Après le petit déjeuner, nous tentons de découvrir la ville. Nous passons par Manikarnika Ghat, l'endroit le plus connu de Varanasi pour les crémations. Il y règne une atmosphère indescriptible mais néanmoins tout est parfaitement organisés. Pour les hindous mourir c'est se libérer de l'état où nous sommes actuellement pour passer à un état meilleur. De ce fait, le sens de la mort est peu dramatique pour eux. Pour ceux qui peuvent se le permettre (le bois coûte cher) le summum est d'être incinérés au bord du Gange afin que leurs cendres se mêlent à l'eau du fleuve sacré. Cela permet d'arrêter le cycle des réincarnations et d'accéder au Moksha, libération finale de l'âme individuel, équivalent du nirvana pour les bouddhistes. Loin de constituer un tabou, la vie et la mort s'entremêlent donc étroitement tout au long de l'existence. Sans destruction, il ne saurait y avoir de création. La mort est donc omniprésente dans le quotidien de tous les hindous. On est bien dans un autre monde !
Nous poussons ensuite dans d'autres ruelles étroites. Nous sommes dimanche et c'est jour de célébration. Des queues immenses afin d'accéder au temple sillonnent les ruelles. Il y a un monde fou à tel point que nous nous retrouvons tout simplement bloqués à plusieurs reprises, à ne plus pouvoir avancer ni reculer. Pas de panique, il suffit d'attendre que ça se débloque. Nous arrivons à notre Guest House, comme saoulés par cette effervescence et la chaleur, pour déjeuner au restaurant situé sur le toit. Nous ne ressortons qu'en deuxième partie d'après-midi, une fois que la température ait commencé à diminuer puis nous reprenons une barque afin de profiter de l'ambiance et de la vue depuis le Gange.
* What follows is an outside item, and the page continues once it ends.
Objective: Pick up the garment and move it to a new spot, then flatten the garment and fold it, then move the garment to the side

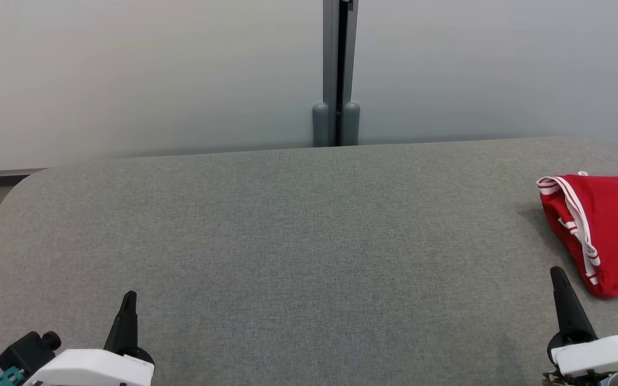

Moment paisible et agréable, avant d'aller assister au début de Ganga aarti au Dr Rajendra Prasad Ghat depuis le Gange.
Le lendemain nous nous promenons dans le marché et quelques rues en attendant l'heure du départ pour retourner à l'aéroport où nous allons enchainer 3 vols entre Varanasi, New Delhi, Francfort et Paris.
Bien que nous soyons contents de rentrer retrouver nos (grands) enfants, autant dire que le retour au quotidien est un peu compliqué car nous nous sentons à la fois nostalgiques et déphasés. L'Inde n'est clairement pas un voyage comme les autres. C'est avant tout une aventure humaine à la découverte des autres mais également à l'intérieur de soi.